Because everybody has to start somewhere.” “Patsy's. Where laid-off waiters go
to die.” “Patsy's. A leisure service of the AARP.”
Sunday isn't drinking. “I had a fight with my mother and I
just stopped,” she says. “Must have been some fight,” I say, because there's
never been a time when Sunday hasn't talked about going head to head with her
mom. I wonder if my diary entries have anything to do with this, and I'm about
to ask, when she volunteers the answer. “I showed her some of what you wrote
about her back in the day,” she says, “and she asked me if it was any worse
than what I'd been doing since I moved to New York.” Oh my. Randi and I trade a
look. “And then when the Professor,” Sunday starts, and she leaves it hanging.
There's a silence. Then I raise my glass. “The Professor.”

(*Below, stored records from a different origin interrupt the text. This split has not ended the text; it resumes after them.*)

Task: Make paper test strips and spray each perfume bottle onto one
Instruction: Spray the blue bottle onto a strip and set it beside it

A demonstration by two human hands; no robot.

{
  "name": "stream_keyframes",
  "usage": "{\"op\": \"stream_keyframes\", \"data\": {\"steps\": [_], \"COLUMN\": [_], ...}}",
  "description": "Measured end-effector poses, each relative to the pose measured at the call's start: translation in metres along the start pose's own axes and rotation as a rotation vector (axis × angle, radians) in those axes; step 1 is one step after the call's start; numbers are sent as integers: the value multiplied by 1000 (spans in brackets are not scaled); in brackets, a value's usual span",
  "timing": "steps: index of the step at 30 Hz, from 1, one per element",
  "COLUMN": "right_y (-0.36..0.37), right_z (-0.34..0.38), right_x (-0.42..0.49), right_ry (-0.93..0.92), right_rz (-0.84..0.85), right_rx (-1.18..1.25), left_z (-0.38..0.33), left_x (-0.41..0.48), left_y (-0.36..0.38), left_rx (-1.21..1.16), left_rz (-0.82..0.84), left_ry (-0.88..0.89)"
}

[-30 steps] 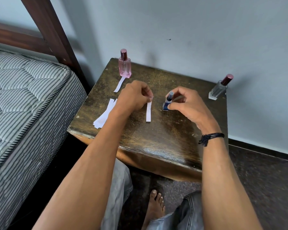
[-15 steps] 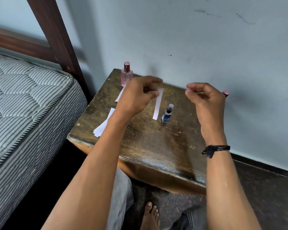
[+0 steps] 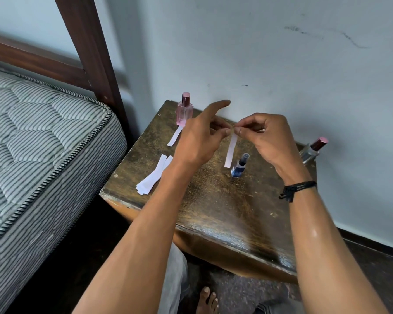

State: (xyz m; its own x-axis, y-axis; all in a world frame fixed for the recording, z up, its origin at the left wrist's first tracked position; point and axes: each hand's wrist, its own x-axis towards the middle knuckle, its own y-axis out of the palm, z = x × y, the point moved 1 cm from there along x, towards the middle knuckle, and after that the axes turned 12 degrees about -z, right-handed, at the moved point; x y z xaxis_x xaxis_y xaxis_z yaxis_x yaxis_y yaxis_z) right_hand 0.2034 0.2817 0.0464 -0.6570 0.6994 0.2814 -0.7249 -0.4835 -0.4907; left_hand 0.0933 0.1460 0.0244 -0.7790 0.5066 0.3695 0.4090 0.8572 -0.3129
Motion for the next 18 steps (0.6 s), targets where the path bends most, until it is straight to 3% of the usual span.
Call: {"op": "stream_keyframes", "data": {"steps": [7,10,15,18], "right_y": [-9,-8,5,13], "right_z": [-34,-45,-60,-67], "right_x": [16,19,24,26], "right_ry": [233,277,309,295], "right_rz": [-103,-88,-36,-15], "right_rx": [197,188,134,92], "left_z": [11,14,18,25], "left_x": [-4,-6,-13,-12], "left_y": [1,6,15,19], "left_rx": [205,286,443,494], "left_rz": [22,173,497,558], "left_ry": [-134,-174,-56,12]}}
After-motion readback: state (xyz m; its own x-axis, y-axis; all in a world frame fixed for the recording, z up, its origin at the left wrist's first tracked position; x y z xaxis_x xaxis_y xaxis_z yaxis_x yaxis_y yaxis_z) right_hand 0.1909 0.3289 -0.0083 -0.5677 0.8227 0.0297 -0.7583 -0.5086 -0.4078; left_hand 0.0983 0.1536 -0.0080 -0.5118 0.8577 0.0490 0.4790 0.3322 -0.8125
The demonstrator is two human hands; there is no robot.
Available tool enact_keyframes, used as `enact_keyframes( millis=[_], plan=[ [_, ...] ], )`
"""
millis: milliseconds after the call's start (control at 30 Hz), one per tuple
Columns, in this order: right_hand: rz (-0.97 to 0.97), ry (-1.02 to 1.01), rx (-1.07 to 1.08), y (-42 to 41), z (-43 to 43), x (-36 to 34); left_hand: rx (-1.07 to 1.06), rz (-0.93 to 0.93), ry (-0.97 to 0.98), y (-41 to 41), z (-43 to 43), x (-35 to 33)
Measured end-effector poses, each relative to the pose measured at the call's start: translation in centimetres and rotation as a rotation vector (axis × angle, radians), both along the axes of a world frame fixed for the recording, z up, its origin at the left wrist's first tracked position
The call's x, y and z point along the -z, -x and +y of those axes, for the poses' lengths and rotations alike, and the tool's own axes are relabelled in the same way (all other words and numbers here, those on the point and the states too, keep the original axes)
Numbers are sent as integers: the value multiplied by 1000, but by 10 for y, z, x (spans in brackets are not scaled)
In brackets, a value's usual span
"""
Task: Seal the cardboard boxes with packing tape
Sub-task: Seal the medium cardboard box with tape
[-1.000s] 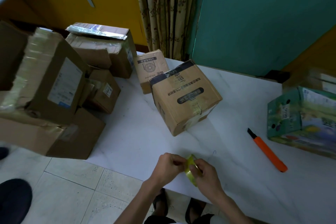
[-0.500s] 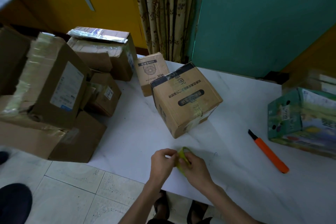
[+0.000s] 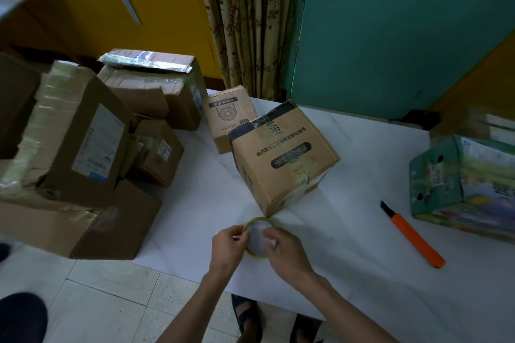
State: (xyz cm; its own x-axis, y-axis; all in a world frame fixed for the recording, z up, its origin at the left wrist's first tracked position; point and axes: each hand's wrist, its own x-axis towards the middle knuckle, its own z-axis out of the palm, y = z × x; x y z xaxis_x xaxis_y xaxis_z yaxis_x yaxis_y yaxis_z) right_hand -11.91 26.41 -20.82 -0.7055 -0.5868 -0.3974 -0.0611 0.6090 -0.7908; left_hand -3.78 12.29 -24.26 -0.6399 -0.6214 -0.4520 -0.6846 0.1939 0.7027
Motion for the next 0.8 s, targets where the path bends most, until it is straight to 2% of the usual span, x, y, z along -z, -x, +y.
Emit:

Randi raises her Jack and Coke, Sunday toasts with water. We talk about the
memorial on Saturday. We share a couple of Professor stories. “When was the
last time you saw him?” I ask. Sunday: “When he asked me to bring your drink to
his table on Sunday night.” Randi: “When Sarah cut him off downstairs the night
he died.” “When he fell down the stairs,” I say, and this is the first Sunday
hears of it. “He did what?” “Didn't you know?” “No. People just said he got cut
off and left the bar.” I turn to Randi. “You didn’t hear about the fall?” She
shakes her head. “I heard about it.” “But you didn't tell anyone?” “I didn't
see it,” she says, and I snap back, “Well, I didn't see the sunset tonight, but
that's why it's dark outside right now. Jesus, Randi.” Because what I'm
thinking now is, if the official cause of death has anything to do with, say, a
blood clot or a hemorrhage in the brain? That fall the Professor took could
have been the cause of it. Except that nobody knows about it.